Home

Awesome

Number parser and formatter for Dicio assistant

This multilingual library implements methods to extract numbers, dates or durations from text and format numbers, dates or dutations into human-readable words. It is inspired by Mycroft's lingua-franca, from which it borrows some resource files. Currently only Italian (it-it) and English (en-us) are supported, and methods to extract dates or durations are still unavailable (though formatting is).

This repository is part of the Dicio project. Also check out dicio-android, dicio-sentences-compiler and dicio-skill. Open to contributions :-D

Adding a language

You will need to translate some resource files, containing words but also regex, and then adapt some Java code, so be prepared for that.

First of all you need to obtain the language-country pair for the language you want to add. This is important so that who is using the library can choose the language to use. For example, English is en-us and Italian is it-it. Let's call this LANGUAGE_COUNTRY from now on.

Resources

Copy the whole folder numbers/src/main/resources/config/en-us into a new folder numbers/src/main/resources/config/LANGUAGE_COUNTRY. All of the resource files in the new folder should be translated into the new language. DO NOT rename any file, just edit their contents.

*.word files

The files named like ENGLISH_WORD.word should contain only one line with the lowercase translation of the word ENGLISH_WORD in the new language. For example, the English second.word contains "second", the Italian one contains "secondo" and the new language one should contain the translation of "second" into that language. These files are also present in Mycroft's lingua-franca, so copy them from there to save time! Then just check if everything is fine.

date_time.json file

This file contains the data needed to properly format dates, and in part also times, though that's also handled elsewhere. This file is also present in Mycroft's lingua-franca, so copy it from there to save time! Then just check if everything is fine.

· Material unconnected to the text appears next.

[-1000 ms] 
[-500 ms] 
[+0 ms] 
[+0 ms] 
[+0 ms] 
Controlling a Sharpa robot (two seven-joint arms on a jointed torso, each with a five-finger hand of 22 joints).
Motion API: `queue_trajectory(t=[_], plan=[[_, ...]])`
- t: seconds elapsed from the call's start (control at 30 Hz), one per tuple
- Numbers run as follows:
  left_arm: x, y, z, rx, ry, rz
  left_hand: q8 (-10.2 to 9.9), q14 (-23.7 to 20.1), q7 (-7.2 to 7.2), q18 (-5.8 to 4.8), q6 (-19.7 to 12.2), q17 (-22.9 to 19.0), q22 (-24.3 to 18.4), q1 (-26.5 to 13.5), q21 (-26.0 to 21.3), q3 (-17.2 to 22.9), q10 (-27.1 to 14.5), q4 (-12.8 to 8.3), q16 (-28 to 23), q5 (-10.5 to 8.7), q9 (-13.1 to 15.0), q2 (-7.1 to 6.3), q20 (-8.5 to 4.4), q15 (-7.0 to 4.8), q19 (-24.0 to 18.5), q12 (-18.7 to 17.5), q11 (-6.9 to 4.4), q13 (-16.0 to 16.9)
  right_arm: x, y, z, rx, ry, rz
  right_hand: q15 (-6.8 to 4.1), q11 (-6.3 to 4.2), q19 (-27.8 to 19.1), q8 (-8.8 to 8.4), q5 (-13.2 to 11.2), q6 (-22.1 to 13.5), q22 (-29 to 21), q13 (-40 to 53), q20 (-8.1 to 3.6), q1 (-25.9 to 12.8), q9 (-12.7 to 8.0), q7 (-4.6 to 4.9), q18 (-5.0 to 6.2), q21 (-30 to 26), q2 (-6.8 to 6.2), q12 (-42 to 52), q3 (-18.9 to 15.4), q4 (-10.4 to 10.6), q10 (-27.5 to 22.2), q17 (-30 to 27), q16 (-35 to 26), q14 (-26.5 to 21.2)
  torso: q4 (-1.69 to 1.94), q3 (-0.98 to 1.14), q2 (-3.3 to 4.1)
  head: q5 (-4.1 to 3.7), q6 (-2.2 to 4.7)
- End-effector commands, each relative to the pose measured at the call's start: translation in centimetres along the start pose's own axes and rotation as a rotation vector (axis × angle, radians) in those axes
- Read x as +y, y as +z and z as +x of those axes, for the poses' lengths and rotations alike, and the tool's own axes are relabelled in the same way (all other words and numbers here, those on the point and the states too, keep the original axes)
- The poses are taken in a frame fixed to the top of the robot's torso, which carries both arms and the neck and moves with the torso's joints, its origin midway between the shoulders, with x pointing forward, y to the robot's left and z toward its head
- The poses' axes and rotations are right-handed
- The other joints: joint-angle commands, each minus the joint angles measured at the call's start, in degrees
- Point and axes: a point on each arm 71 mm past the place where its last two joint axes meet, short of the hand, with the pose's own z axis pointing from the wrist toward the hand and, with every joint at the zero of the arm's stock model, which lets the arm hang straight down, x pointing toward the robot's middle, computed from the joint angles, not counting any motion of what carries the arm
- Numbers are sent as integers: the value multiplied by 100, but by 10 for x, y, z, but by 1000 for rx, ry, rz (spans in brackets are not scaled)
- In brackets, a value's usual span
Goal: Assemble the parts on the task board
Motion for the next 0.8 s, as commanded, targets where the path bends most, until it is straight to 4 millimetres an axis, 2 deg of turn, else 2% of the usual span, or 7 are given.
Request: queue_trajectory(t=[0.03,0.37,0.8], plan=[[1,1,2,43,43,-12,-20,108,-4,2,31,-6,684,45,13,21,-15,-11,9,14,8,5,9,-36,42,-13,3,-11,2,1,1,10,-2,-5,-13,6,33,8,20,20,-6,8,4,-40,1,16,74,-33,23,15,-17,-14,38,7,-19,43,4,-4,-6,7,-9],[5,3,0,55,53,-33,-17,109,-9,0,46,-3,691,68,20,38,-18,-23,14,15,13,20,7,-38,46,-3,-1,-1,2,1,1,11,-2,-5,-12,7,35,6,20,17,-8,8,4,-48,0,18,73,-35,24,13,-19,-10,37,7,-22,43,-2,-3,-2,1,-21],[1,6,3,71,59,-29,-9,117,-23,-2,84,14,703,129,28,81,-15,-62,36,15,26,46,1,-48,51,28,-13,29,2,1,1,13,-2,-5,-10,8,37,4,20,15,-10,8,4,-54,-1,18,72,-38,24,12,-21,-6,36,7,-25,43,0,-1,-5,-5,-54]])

Each of the formats provided in this file can (and shall) contain references to other already-formatted strings to be substituted, in the form {FORMATTED_STRING_NAME}. For example, English uses "{formatted_date} at {formatted_time}" as the way to format together both the date and the time.

"weekday", "date", "month", "number"

These JSON objects should contain:

"decade_format", "hundreds_format", "thousand_format"

These JSON objects should contain a numbered list (starting from 1, but it doesn't matter) of (regex, format) pairs, along with a "default" format for when none of the regexes match. Each (regex, format) pair should be a JSON object:

In these JSON object you should put partial year formatting results that will be finally used by "year_format". It doesn't matter if for some language, instead of just formatting e.g. the thousands digit in "thousand_format", you also sometimes format the hundreds digit (this is what happens for English). The important thing is that, at the end, "year_format" spits out correct results.

This is the table of possible FORMATTED_STRING_NAMEs you can use when having to do with "decade_format", "hundreds_format" or "thousand_format". Check out NiceYearSubstitutionTableBuilder.java. The examples are in English and relative to the years "2019" and "3865 b.c.".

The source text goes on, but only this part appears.